• **EXERCISE BRIEF**
Read the records beneath this task and copy every line that contains the string "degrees".

====== LISTED ENTRIES

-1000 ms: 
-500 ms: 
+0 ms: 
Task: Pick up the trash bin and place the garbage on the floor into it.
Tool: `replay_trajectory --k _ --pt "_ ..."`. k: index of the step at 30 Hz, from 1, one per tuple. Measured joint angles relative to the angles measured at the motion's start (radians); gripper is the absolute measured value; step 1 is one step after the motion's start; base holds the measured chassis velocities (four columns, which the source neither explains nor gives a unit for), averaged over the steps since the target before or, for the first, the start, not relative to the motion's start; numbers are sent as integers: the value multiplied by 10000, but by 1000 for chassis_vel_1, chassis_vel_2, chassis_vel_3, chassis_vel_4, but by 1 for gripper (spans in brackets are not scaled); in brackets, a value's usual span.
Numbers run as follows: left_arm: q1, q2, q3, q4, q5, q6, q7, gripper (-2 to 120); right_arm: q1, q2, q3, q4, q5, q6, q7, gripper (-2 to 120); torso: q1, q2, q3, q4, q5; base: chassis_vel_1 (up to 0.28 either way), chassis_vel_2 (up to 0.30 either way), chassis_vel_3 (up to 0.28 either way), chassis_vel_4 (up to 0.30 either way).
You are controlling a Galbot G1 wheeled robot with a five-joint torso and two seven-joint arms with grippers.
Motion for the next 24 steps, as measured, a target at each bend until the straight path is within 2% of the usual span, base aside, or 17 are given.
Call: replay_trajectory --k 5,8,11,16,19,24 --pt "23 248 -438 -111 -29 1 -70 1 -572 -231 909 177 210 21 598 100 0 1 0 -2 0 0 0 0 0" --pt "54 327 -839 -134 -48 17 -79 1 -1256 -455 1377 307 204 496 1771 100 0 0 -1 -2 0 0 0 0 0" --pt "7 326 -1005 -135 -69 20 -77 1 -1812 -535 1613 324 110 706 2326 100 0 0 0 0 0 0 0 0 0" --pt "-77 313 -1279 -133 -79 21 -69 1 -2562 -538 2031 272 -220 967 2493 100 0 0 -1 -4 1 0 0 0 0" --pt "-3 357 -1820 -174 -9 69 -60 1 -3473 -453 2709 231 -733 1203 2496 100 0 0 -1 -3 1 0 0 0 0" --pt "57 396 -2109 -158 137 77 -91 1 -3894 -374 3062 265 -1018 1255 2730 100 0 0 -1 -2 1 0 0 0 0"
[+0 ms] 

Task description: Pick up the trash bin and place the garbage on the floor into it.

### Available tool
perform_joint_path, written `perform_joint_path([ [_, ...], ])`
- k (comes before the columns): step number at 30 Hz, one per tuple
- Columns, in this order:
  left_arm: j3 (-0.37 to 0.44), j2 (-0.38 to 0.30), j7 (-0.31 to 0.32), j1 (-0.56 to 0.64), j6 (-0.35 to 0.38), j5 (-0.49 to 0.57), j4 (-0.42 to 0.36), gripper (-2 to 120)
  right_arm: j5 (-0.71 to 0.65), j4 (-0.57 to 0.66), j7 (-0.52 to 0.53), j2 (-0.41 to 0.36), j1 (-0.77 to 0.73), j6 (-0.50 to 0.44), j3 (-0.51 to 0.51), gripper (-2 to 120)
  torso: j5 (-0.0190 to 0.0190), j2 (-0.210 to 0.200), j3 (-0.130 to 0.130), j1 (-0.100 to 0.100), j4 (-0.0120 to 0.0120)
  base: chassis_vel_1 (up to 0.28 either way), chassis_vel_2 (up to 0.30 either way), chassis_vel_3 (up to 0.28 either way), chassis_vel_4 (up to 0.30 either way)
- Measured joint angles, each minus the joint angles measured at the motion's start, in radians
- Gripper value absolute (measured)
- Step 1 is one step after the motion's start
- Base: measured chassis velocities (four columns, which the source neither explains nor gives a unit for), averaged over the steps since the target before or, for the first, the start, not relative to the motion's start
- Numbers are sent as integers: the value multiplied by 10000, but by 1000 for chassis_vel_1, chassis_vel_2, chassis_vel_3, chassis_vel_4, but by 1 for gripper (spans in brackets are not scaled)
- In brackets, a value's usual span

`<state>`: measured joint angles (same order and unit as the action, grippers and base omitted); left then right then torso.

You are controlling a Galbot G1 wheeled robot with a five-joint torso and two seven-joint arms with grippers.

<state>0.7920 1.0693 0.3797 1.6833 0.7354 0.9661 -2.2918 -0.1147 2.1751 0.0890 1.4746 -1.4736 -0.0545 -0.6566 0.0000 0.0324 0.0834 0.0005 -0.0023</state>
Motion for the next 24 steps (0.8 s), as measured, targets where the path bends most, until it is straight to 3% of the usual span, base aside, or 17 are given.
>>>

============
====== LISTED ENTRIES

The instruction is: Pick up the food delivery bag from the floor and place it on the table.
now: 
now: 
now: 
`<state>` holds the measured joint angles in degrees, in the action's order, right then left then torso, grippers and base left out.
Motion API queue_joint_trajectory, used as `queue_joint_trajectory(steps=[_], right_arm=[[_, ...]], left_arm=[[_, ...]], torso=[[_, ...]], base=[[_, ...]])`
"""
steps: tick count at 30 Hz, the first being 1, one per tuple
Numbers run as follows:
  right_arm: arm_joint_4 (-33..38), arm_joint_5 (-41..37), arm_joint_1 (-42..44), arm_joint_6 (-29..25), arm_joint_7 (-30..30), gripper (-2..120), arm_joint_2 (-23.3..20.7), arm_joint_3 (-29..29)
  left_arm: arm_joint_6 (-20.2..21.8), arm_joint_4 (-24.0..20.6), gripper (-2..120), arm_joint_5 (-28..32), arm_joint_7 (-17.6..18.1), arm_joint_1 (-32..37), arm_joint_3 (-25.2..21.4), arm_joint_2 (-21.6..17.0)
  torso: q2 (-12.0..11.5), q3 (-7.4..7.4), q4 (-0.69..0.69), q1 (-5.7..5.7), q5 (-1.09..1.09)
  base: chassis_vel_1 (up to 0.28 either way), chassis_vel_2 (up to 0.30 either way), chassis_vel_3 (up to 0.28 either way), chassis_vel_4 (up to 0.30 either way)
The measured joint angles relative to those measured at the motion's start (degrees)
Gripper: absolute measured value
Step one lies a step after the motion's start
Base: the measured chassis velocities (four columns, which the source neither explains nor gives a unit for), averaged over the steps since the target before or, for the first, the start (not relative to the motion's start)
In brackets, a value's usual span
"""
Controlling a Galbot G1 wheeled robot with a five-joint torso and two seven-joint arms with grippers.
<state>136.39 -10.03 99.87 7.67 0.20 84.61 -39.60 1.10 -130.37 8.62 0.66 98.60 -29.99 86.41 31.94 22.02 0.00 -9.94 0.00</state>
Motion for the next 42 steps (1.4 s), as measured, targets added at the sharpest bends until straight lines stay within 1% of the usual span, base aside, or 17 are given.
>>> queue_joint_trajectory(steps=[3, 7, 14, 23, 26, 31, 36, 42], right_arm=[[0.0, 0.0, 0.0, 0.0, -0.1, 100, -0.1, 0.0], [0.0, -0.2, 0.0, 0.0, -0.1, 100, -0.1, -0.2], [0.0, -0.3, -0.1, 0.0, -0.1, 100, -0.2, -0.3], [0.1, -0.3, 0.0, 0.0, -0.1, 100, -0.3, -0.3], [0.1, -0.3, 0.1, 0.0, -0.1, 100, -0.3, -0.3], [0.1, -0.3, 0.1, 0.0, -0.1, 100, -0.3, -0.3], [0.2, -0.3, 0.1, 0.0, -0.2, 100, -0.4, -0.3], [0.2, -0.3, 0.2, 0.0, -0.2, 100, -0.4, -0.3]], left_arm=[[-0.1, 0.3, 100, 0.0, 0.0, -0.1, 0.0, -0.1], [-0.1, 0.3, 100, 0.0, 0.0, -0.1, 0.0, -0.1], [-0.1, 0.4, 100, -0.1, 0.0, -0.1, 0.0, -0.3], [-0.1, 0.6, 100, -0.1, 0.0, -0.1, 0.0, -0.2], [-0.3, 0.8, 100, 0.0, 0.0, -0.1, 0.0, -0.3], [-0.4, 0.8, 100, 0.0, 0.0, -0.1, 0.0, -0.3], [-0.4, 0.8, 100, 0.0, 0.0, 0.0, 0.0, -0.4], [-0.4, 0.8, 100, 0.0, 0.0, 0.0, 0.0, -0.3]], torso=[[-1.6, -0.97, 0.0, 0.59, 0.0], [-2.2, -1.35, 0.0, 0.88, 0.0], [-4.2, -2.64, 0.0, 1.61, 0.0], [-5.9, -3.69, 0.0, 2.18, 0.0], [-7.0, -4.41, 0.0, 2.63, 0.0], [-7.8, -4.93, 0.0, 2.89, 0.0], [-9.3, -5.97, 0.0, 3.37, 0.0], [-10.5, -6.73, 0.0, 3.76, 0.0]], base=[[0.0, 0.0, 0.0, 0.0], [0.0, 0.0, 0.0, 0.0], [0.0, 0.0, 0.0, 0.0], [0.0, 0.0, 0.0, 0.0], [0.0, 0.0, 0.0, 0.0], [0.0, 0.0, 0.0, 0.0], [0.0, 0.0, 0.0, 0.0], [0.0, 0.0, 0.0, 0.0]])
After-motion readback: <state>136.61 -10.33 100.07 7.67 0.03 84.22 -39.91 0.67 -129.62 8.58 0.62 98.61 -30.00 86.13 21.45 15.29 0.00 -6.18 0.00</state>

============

• **ANSWER TO THIS TASK**
`<state>` holds the measured joint angles in degrees, in the action's order, right then left then torso, grippers and base left out.
The measured joint angles relative to those measured at the motion's start (degrees)

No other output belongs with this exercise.